* What needs to be done *
Retype only what runs from the first line of the listing to the line holding "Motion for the", both included. Do not retype the pictures.
——————
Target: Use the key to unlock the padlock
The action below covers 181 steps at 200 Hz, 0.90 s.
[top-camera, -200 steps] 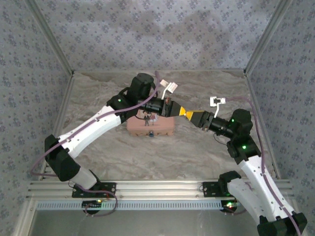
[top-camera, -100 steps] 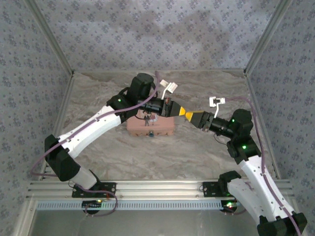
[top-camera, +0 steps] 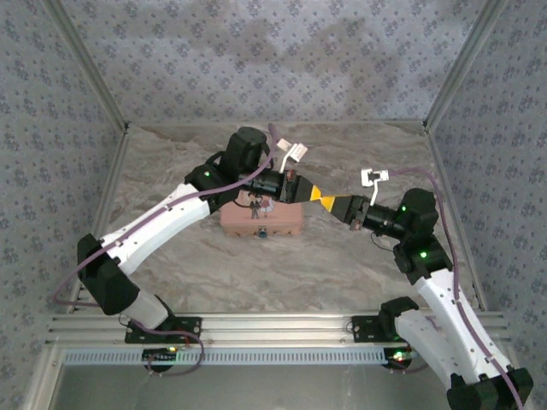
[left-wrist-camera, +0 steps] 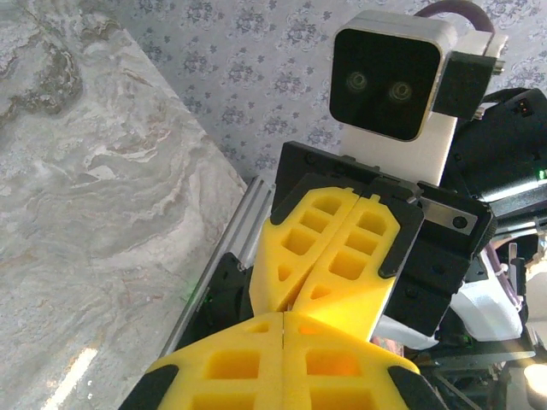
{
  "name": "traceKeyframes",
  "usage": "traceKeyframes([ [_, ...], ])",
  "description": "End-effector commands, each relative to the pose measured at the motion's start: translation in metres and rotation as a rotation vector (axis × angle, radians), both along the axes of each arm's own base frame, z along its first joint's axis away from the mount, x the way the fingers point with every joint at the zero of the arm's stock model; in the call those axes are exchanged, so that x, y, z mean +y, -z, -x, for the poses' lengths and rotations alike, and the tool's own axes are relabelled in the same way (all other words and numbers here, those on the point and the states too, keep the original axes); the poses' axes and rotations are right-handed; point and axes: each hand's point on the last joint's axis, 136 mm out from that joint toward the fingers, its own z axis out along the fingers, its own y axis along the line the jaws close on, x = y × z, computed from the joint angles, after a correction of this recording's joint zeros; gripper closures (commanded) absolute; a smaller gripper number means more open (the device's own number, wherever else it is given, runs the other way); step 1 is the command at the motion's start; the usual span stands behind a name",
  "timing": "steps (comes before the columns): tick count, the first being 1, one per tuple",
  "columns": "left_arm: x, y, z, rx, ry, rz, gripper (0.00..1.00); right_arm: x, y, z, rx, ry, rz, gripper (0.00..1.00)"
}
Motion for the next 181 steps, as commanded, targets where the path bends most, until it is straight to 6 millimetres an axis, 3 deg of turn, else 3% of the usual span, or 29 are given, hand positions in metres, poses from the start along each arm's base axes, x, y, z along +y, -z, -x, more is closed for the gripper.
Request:
traceKeyframes([
  [1, 0.001, -0.017, 0.005, -0.048, 0.02, 0.037, 1.0, 0.001, -0.013, 0.004, -0.042, -0.016, 0.002, 1.0],
  [54, -0.005, -0.019, 0.012, -0.043, 0.054, 0.057, 1.0, -0.002, -0.016, 0.002, -0.063, 0.016, 0.007, 1.0],
  [99, 0.0, -0.023, 0.005, -0.061, 0.019, 0.065, 1.0, 0.005, -0.008, 0.005, -0.051, -0.012, 0.034, 1.0],
  [124, 0.01, -0.01, -0.009, -0.051, -0.066, 0.012, 0.57, -0.002, -0.005, -0.001, -0.044, 0.032, 0.053, 1.0],
  [145, 0.026, 0.006, -0.021, -0.045, -0.158, -0.028, 0.44, -0.008, 0.005, -0.01, -0.012, 0.078, 0.091, 1.0],
  [159, 0.039, 0.02, -0.024, -0.058, -0.218, -0.081, 0.42, -0.013, 0.011, -0.017, 0.002, 0.116, 0.119, 1.0],
  [181, 0.065, 0.06, -0.027, -0.049, -0.322, -0.211, 0.36, -0.019, 0.02, -0.03, 0.022, 0.172, 0.176, 1.0],
])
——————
* Exercise output *
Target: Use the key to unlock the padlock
The action below covers 181 steps at 200 Hz, 0.90 s.
[top-camera, -200 steps] 
[top-camera, -100 steps] 
[top-camera, +0 steps] 
[left-wrist-camera, +0 steps] 
{
  "name": "traceKeyframes",
  "usage": "traceKeyframes([ [_, ...], ])",
  "description": "End-effector commands, each relative to the pose measured at the motion's start: translation in metres and rotation as a rotation vector (axis × angle, radians), both along the axes of each arm's own base frame, z along its first joint's axis away from the mount, x the way the fingers point with every joint at the zero of the arm's stock model; in the call those axes are exchanged, so that x, y, z mean +y, -z, -x, for the poses' lengths and rotations alike, and the tool's own axes are relabelled in the same way (all other words and numbers here, those on the point and the states too, keep the original axes); the poses' axes and rotations are right-handed; point and axes: each hand's point on the last joint's axis, 136 mm out from that joint toward the fingers, its own z axis out along the fingers, its own y axis along the line the jaws close on, x = y × z, computed from the joint angles, after a correction of this recording's joint zeros; gripper closures (commanded) absolute; a smaller gripper number means more open (the device's own number, wherever else it is given, runs the other way); step 1 is the command at the motion's start; the usual span stands behind a name",
  "timing": "steps (comes before the columns): tick count, the first being 1, one per tuple",
  "columns": "left_arm: x, y, z, rx, ry, rz, gripper (0.00..1.00); right_arm: x, y, z, rx, ry, rz, gripper (0.00..1.00)"
}
Motion for the next 181 steps, as commanded, targets where the path bends most, until it is straight to 6 millimetres an axis, 3 deg of turn, else 3% of the usual span, or 29 are given, hand positions in metres, poses from the start along each arm's base axes, x, y, z along +y, -z, -x, more is closed for the gripper.

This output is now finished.